| WHAT IS EXPECTED |
With the first line below as the start and the line containing "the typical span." as the end, copy every line between them exactly, ends included.

| DATA SEGMENT |
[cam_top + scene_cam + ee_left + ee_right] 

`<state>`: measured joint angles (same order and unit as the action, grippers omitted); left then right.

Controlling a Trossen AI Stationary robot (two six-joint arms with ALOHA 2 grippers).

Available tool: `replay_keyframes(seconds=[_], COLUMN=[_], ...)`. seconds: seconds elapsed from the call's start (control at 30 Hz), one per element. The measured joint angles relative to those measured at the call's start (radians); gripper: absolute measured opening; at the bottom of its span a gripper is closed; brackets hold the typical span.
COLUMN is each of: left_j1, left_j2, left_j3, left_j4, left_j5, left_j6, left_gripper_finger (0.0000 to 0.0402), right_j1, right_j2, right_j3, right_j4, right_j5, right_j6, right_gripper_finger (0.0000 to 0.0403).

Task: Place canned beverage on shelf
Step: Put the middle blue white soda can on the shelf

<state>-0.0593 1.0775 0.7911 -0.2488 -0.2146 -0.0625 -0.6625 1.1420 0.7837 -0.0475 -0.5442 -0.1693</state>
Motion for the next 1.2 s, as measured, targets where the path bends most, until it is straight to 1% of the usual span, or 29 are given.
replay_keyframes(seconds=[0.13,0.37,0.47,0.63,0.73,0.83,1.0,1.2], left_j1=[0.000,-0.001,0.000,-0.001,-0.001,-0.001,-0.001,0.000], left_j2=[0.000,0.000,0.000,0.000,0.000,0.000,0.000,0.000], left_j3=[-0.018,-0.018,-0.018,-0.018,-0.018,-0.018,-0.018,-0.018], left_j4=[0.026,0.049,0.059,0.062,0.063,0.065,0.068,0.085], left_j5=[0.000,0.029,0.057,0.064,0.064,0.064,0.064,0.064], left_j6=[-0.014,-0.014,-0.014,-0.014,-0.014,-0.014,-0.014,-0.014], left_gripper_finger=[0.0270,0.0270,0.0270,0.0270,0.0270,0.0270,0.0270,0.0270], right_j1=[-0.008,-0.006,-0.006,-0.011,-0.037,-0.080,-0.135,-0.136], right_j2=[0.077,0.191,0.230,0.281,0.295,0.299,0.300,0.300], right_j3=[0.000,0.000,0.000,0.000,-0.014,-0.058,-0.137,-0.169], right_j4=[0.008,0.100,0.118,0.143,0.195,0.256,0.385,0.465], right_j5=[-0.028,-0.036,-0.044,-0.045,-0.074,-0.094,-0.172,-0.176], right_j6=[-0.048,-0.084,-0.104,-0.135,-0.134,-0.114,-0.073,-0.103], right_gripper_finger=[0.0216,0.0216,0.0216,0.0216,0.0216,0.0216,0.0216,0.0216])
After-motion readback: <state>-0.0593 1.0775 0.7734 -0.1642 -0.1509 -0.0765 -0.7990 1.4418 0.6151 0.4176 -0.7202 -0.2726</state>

| SOLUTION BELOW |
[cam_top + scene_cam + ee_left + ee_right] 

`<state>`: measured joint angles (same order and unit as the action, grippers omitted); left then right.

Controlling a Trossen AI Stationary robot (two six-joint arms with ALOHA 2 grippers).

Available tool: `replay_keyframes(seconds=[_], COLUMN=[_], ...)`. seconds: seconds elapsed from the call's start (control at 30 Hz), one per element. The measured joint angles relative to those measured at the call's start (radians); gripper: absolute measured opening; at the bottom of its span a gripper is closed; brackets hold the typical span.

There is no more to this output.